Sepand Dyanatkar (OnDeck Fisheries AI); Angran Li (OnDeck Fisheries AI); Alexander Dungate (OnDeck Fisheries AI)

Paper PDF NeurIPS 2024 Recorded Talk Cite
Computer Vision & Remote Sensing Earth Observation & Monitoring Ecosystems & Biodiversity Unsupervised & Semi-Supervised Learning

Abstract

Climate change's destruction of marine biodiversity is threatening communities and economies around the world which rely on healthy oceans for their livelihoods. The challenge of applying computer vision to niche, real-world domains such as ocean conservation lies in the dynamic and diverse environments where traditional top-down learning struggle with long-tailed distributions, generalization, and domain transfer.
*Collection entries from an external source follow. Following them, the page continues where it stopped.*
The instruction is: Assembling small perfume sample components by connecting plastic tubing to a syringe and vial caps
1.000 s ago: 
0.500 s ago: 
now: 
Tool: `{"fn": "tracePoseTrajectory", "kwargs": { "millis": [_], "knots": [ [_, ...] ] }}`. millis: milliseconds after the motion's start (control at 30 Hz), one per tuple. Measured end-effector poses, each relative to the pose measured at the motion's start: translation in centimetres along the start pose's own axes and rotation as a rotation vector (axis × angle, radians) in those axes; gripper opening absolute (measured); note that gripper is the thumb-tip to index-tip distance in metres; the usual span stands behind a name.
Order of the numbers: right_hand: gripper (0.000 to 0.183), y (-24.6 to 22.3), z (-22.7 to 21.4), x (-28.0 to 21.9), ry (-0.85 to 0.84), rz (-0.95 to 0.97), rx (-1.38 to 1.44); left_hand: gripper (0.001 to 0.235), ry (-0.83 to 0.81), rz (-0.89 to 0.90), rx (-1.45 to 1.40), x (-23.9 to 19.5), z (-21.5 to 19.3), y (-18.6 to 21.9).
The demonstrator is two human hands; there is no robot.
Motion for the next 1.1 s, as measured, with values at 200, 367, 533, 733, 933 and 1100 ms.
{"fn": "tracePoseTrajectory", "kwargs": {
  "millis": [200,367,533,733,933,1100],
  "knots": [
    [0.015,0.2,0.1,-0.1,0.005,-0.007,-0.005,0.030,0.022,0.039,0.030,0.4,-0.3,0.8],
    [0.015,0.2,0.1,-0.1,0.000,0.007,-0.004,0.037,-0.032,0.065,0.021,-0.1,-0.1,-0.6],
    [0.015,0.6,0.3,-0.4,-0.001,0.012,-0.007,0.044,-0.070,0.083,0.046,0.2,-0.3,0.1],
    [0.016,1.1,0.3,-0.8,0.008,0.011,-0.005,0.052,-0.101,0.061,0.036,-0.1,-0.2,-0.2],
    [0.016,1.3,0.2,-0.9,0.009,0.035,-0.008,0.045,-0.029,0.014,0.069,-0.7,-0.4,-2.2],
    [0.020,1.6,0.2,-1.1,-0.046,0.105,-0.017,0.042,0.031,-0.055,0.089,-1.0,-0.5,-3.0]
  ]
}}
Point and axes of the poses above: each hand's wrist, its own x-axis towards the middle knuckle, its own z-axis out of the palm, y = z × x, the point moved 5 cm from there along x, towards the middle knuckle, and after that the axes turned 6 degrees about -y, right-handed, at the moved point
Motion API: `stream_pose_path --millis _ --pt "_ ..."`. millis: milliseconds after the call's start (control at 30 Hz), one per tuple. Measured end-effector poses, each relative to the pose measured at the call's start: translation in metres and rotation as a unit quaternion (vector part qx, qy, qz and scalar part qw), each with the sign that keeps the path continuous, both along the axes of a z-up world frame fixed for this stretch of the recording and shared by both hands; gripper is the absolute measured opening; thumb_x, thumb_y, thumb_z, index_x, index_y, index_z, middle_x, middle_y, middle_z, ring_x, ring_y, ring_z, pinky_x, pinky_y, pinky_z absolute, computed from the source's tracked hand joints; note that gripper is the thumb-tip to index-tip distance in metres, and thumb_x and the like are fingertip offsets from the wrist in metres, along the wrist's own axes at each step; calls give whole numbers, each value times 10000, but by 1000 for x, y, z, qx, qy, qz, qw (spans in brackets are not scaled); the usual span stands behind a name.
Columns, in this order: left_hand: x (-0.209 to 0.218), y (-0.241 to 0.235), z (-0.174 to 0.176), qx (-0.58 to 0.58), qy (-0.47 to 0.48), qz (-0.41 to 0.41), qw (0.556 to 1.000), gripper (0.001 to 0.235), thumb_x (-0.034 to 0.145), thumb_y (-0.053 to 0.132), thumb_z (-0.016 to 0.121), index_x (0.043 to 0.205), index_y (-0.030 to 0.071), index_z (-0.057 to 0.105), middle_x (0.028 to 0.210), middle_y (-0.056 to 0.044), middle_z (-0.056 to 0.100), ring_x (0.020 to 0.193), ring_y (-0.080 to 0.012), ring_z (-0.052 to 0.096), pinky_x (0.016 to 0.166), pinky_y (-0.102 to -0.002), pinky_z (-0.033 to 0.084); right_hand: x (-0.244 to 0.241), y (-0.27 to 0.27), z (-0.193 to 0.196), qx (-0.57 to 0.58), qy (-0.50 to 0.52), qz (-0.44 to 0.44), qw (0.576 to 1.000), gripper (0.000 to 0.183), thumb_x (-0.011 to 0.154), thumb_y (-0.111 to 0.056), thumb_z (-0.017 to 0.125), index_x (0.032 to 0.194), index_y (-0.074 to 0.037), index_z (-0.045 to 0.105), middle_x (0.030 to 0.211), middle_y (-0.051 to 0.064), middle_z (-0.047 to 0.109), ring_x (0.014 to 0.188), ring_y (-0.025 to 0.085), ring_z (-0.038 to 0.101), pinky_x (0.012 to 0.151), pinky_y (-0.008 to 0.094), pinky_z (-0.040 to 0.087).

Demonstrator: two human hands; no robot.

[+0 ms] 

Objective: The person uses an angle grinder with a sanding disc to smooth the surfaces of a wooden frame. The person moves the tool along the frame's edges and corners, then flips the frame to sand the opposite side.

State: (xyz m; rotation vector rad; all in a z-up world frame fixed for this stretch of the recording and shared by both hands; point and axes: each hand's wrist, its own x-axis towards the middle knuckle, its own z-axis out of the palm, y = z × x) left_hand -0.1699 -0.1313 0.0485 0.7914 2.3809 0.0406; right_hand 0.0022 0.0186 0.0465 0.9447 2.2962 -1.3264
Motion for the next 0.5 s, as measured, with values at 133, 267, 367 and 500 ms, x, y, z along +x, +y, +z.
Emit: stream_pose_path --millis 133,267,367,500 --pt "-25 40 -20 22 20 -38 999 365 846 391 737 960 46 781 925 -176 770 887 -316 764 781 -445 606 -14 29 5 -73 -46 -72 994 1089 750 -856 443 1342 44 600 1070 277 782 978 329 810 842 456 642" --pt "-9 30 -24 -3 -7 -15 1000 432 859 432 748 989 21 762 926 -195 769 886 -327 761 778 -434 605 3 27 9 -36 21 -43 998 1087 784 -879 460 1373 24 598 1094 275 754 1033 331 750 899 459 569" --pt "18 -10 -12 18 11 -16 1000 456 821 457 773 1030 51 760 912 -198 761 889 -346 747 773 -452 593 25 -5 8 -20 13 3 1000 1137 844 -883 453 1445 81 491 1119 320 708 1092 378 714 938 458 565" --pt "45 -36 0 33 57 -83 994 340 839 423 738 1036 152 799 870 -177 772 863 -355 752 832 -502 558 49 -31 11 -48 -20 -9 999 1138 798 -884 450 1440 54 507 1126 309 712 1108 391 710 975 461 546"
Scalable species identification for ocean monitoring is particularly difficult due to the need to adapt models to new environments and identify rare or unseen species. To overcome these limitations, we propose leveraging bottom-up, open-domain learning frameworks–specifically vision-language models (VLMs) combined with retrieval-augmented generation (RAG)–as a resilient, scalable solution for image and video analysis in marine applications. We validate this approach through a preliminary application in classifying fish from video onboard fishing vessels, demonstrating impressive emergent retrieval and prediction capabilities without domain-specific training or knowledge of the task itself.